> **Task to carry out**
Look through the entries below. Report each line that has the word "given" in it.

> **Input records**

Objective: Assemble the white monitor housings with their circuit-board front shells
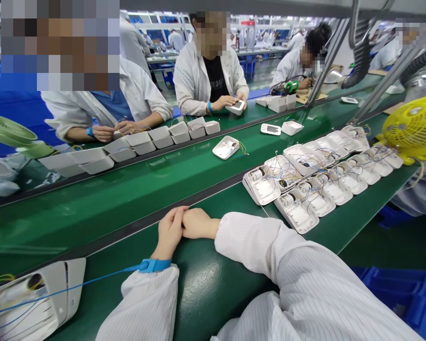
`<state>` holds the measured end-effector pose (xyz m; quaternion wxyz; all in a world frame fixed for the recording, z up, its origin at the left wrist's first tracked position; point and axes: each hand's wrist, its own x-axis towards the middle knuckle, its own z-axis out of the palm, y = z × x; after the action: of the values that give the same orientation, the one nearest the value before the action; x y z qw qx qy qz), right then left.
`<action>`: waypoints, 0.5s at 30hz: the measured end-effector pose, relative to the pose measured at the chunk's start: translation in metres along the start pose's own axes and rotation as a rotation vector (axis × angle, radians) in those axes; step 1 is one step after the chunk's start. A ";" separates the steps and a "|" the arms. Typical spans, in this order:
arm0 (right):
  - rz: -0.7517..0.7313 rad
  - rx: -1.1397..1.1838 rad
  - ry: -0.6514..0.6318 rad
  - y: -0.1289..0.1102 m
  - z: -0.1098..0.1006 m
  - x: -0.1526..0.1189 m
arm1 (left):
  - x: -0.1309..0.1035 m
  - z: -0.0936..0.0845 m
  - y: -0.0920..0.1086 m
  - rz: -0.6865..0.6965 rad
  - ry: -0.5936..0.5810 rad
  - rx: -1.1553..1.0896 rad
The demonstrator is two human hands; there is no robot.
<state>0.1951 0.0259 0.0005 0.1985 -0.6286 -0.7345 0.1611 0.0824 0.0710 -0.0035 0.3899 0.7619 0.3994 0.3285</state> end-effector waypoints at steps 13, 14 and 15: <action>-0.001 0.000 -0.021 -0.002 -0.003 0.000 | 0.000 0.000 -0.002 -0.008 0.001 0.005; 0.001 0.003 -0.022 -0.002 -0.003 0.000 | 0.001 0.000 -0.002 -0.007 0.002 0.004; 0.002 0.005 -0.021 -0.002 -0.002 0.000 | 0.001 0.000 -0.002 -0.006 0.001 0.002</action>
<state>0.1950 0.0256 0.0034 0.1920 -0.6269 -0.7357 0.1698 0.0823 0.0721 -0.0053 0.3898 0.7610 0.4023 0.3273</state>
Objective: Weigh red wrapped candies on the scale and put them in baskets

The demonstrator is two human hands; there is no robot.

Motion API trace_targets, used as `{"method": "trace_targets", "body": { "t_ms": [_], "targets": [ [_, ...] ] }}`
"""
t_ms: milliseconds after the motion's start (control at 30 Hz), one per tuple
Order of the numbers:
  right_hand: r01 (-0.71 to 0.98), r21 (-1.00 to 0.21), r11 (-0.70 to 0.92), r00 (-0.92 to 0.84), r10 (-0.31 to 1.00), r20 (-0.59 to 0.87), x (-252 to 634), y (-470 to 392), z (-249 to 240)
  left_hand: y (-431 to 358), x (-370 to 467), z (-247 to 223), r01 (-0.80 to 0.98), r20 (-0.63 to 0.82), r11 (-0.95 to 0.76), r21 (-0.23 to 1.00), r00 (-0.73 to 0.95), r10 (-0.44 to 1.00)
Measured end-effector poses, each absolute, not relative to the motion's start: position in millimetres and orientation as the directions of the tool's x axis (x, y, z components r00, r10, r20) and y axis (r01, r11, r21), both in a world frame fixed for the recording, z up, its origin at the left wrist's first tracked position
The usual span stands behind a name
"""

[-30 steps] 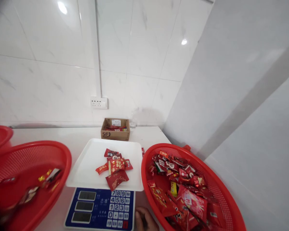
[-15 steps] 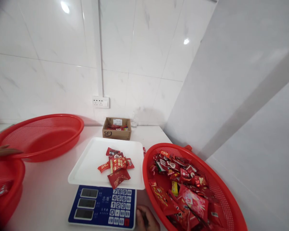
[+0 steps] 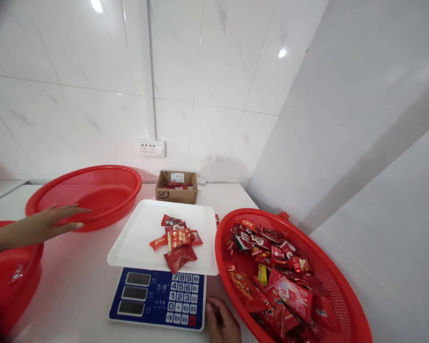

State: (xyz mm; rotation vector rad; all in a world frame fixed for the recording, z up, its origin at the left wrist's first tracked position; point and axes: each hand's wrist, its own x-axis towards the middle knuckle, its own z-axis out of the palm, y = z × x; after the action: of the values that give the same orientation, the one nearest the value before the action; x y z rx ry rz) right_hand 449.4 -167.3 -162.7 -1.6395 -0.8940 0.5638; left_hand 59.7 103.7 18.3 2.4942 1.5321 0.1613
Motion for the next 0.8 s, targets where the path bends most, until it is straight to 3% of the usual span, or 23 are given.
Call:
{"method": "trace_targets", "body": {
  "t_ms": [67,267,367,600,800],
  "targets": [
    [0.250,-0.966,-0.071,0.598,0.796,0.097,450,-168,-160,88,98,27,0.819,-0.038,-0.531,0.216,0.551,0.834],
    [0.277,-0.957,-0.087,0.514,0.855,0.071,455,-168,-157,53,208,15,0.521,-0.084,-0.796,0.309,0.849,0.522],
    [0.293,-0.952,-0.093,0.528,0.846,0.080,455,-168,-157,55,249,-2,0.416,-0.074,-0.876,0.244,0.909,0.411],
    [0.283,-0.956,-0.080,0.517,0.852,0.082,449,-171,-150,70,295,-24,0.367,0.024,-0.918,0.148,0.927,0.375],
    [0.255,-0.964,-0.071,0.505,0.860,0.070,449,-169,-147,69,287,-23,0.466,0.067,-0.876,0.125,0.877,0.476]
  ]
}}
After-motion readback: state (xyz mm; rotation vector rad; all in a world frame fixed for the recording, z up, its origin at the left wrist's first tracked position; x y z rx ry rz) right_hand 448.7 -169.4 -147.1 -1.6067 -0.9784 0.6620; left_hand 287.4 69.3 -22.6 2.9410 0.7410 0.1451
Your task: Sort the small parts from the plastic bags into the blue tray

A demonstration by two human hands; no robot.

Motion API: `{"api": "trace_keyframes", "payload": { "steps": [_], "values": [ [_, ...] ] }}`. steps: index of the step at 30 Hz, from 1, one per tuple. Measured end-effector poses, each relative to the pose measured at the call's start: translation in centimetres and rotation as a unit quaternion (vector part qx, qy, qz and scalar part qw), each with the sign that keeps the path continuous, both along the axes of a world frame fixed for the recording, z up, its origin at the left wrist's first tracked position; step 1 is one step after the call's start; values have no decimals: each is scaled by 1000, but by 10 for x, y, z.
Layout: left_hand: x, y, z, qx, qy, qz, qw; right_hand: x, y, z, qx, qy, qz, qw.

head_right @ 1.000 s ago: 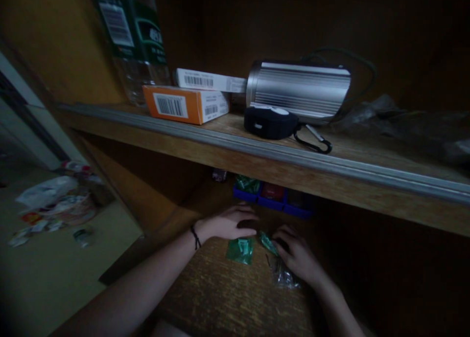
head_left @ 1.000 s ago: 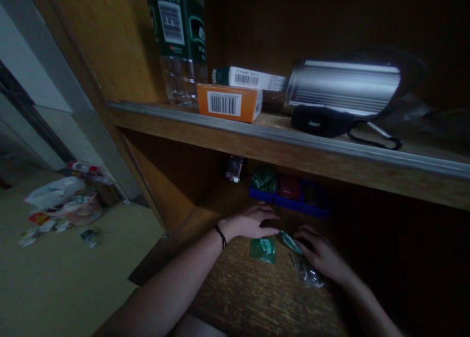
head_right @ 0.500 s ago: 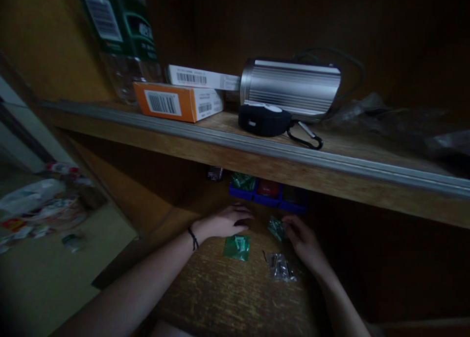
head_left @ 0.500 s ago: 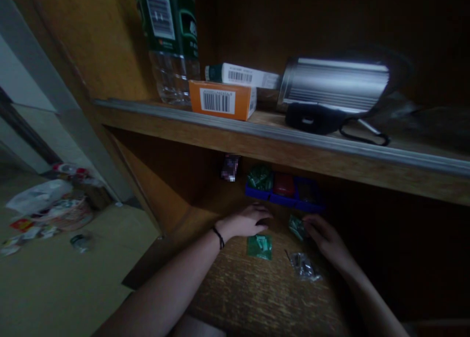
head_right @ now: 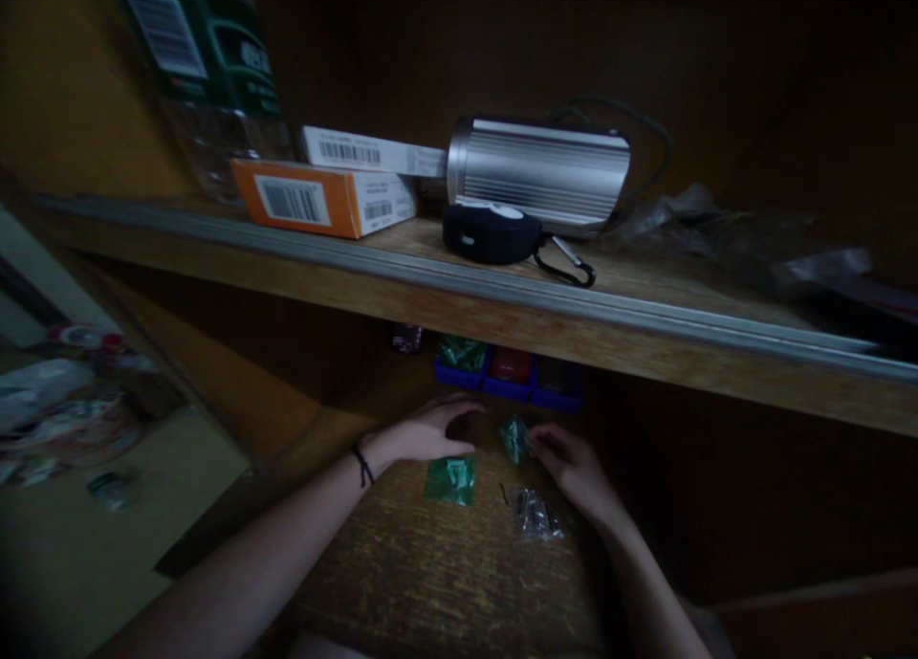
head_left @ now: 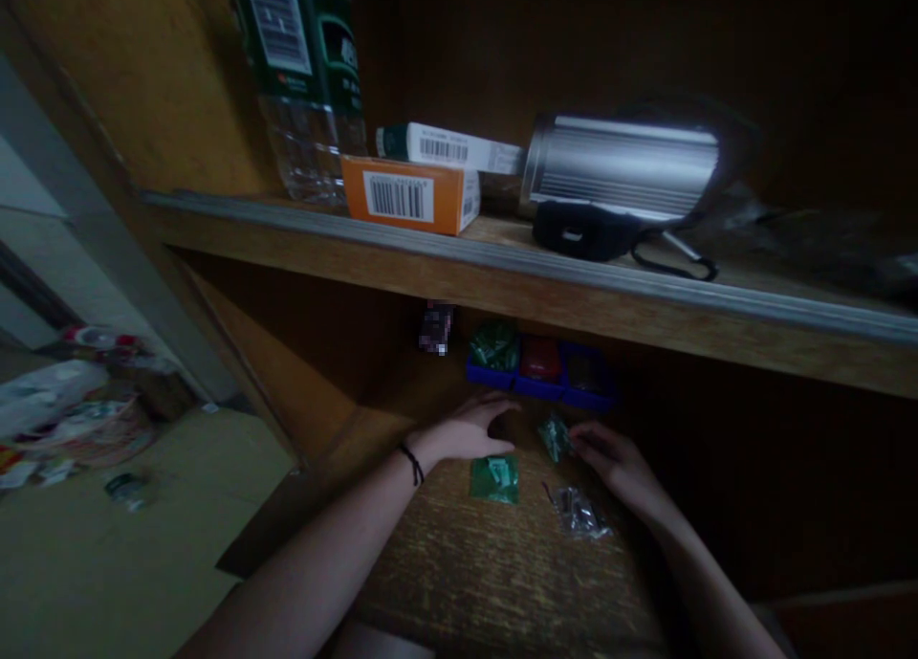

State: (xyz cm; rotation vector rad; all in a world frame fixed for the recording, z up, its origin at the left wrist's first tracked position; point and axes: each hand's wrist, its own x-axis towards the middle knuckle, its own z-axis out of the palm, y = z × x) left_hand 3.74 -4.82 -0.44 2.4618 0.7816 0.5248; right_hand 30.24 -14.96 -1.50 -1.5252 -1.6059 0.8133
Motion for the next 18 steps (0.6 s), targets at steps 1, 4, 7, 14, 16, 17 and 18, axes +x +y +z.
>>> {"api": "trace_keyframes", "payload": {
  "steps": [1, 4, 7, 14, 16, 17, 18],
  "values": [
    [1, -1, 1, 10, 0, -2, 1000, -1, -1, 1, -5, 3, 9, 1000],
    [6, -7, 4, 32, -14, -6, 999, -6, -4, 4, -19, 14, 42, 999],
    [12, -12, 5, 8, -41, -12, 999, -11, -7, 9, -28, 16, 70, 997],
    [15, -12, 0, -81, -58, -21, 995, -15, -8, 11, -43, 31, 63, 997],
    [15, -11, 0, -91, -67, -12, 994, -12, -7, 9, -36, 25, 48, 998],
    [15, -10, 1, -100, -79, 1, 992, -9, -6, 9, -26, 15, 34, 999],
    [14, -9, 1, -108, -97, 18, 989, -5, -7, 8, -13, -3, 17, 1000]
  ]
}}
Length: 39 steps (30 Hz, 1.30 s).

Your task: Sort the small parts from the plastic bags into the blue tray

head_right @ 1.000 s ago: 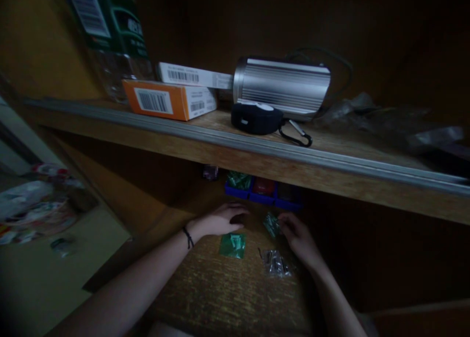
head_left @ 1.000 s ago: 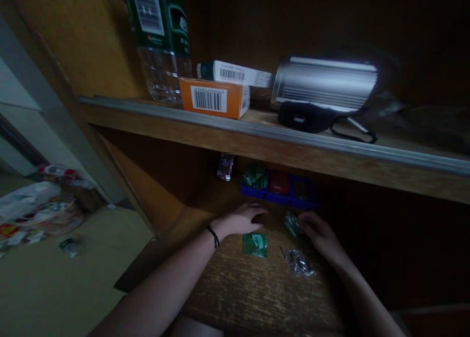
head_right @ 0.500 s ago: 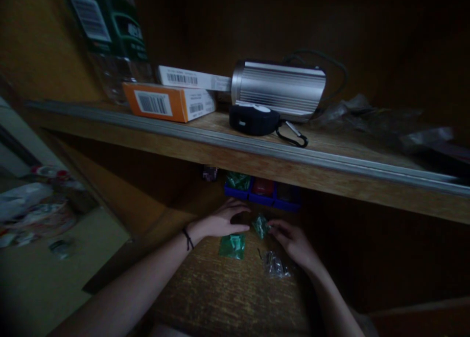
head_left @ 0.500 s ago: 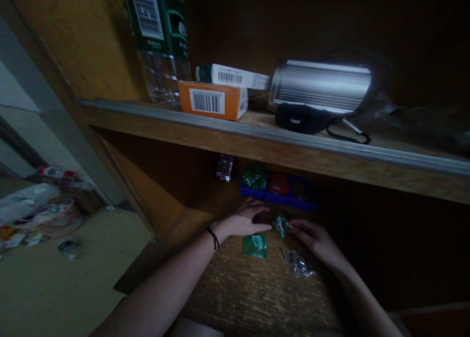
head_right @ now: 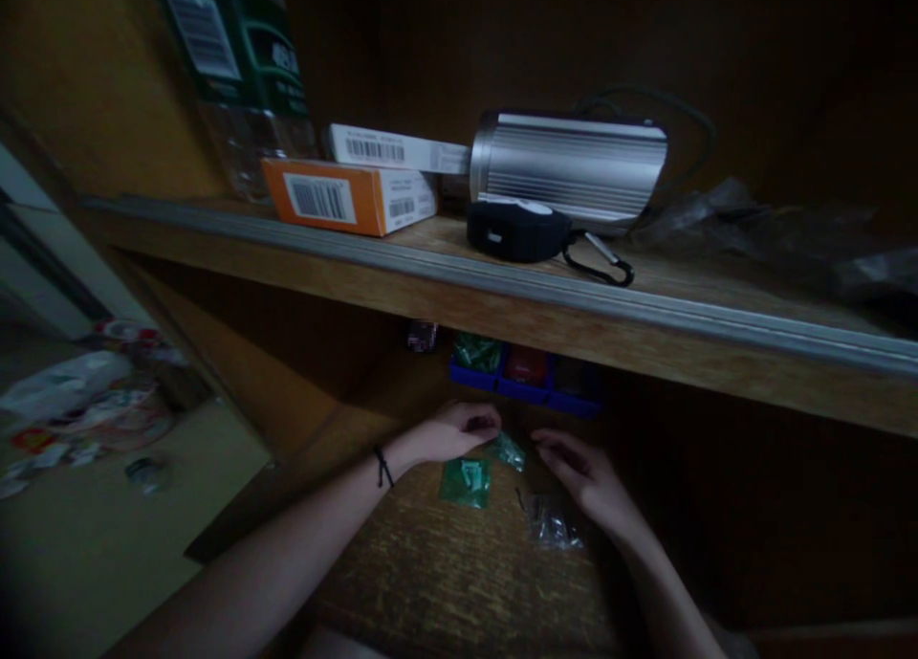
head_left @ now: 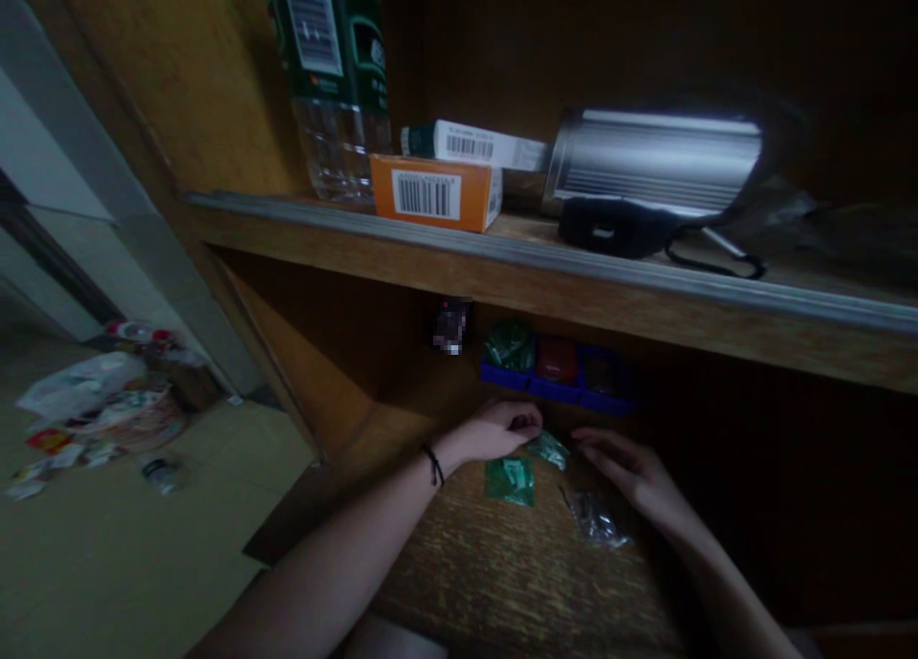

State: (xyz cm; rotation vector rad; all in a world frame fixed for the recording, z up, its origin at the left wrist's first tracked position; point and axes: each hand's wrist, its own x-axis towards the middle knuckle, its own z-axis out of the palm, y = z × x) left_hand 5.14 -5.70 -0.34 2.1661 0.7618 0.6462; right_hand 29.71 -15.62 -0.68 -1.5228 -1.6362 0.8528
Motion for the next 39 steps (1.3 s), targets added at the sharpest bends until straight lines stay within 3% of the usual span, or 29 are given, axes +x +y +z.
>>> {"api": "trace_keyframes", "payload": {
  "steps": [3, 6, 8, 10, 15, 22, 30, 35, 39],
  "values": [
    [-4, 11, 2, 26, -88, 82, 992, 15, -5, 0, 36, -90, -24, 995],
    [-10, 28, 6, 108, -173, 211, 956, 27, -19, -3, 36, -176, 7, 984],
    [-12, 40, 11, 161, -181, 276, 930, 32, -30, -7, 27, -211, 20, 977],
    [-9, 50, 17, 222, -139, 299, 918, 34, -40, -13, 16, -232, 23, 972],
    [10, 62, 28, 334, 102, 260, 900, 35, -48, -24, 12, -252, 30, 967],
    [30, 68, 39, 281, 259, 204, 901, 38, -46, -30, 48, -265, 17, 963],
    [39, 72, 42, 255, 283, 163, 910, 37, -43, -37, 89, -296, -10, 951],
    [19, 43, 46, 318, 201, 165, 912, 41, -43, -42, 87, -285, -26, 954],
    [-4, 20, 30, 321, 149, 129, 926, 40, -43, -43, 89, -257, -34, 962]
  ]
}}
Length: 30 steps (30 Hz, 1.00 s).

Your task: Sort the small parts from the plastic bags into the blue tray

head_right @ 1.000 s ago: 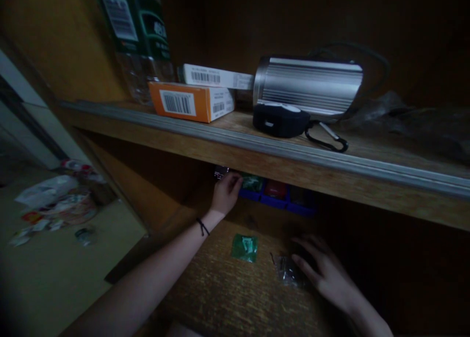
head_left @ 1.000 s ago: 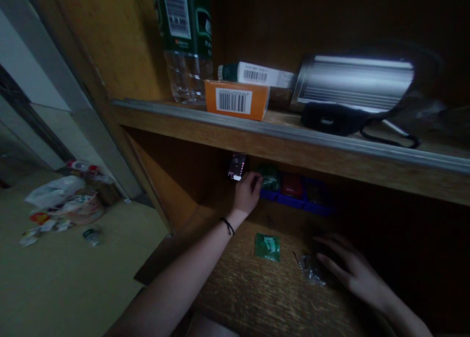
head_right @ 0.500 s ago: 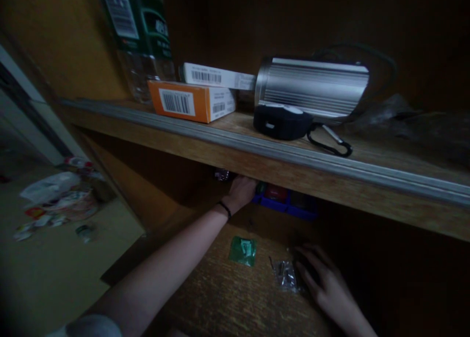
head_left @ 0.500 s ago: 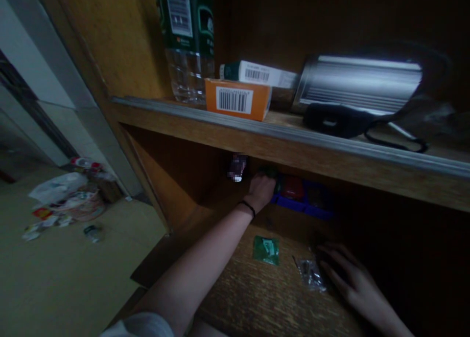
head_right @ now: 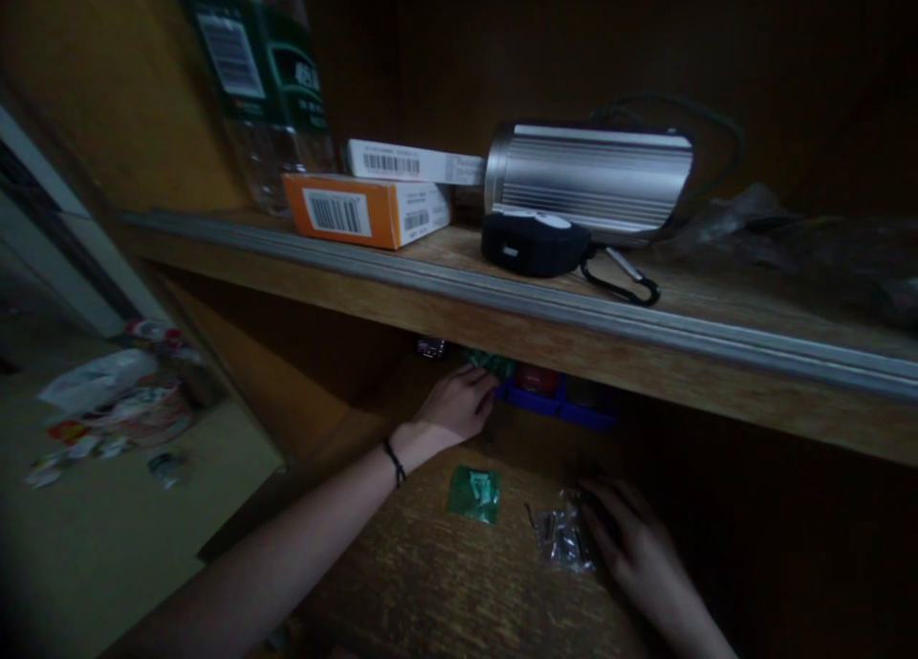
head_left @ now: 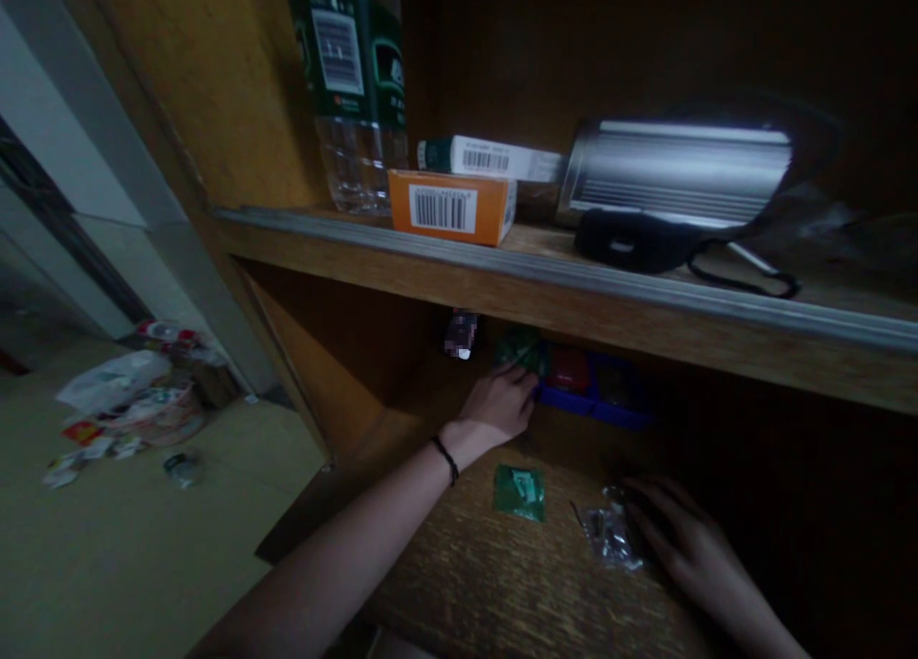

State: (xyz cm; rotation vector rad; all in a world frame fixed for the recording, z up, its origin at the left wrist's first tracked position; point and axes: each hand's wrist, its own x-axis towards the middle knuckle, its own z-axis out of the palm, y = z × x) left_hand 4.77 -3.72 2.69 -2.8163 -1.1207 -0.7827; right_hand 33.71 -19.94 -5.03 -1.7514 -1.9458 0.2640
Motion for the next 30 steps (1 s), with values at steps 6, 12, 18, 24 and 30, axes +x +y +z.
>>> {"api": "trace_keyframes", "payload": {
  "steps": [6, 12, 18, 24, 30],
  "values": [
    [-19, -4, -35, -100, 0, -68, 993, 0, 1, 7, 7, 62, -13, 998],
    [-17, -2, -47, -119, 12, -87, 989, 14, 3, 19, -1, 121, -98, 988],
    [-14, -1, -50, -109, 1, -108, 988, 7, 12, 49, -24, 180, -165, 970],
    [-19, -2, -48, -142, -9, -129, 981, 0, 50, 71, 9, 257, -172, 951],
    [-16, -6, -41, -215, -42, -109, 970, 2, 86, 69, 84, 311, -174, 931]
  ]
}}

> **Written response**
Motion for the next 0.8 s, targets where the path bends most, until it is straight to 3% of the usual span, or 23 are given.
Motion for the next 39 steps (1.3 s), targets added at the sharpest bends until straight lines stay within 3% of the usual span, or 29 are given, axes +x +y +z.

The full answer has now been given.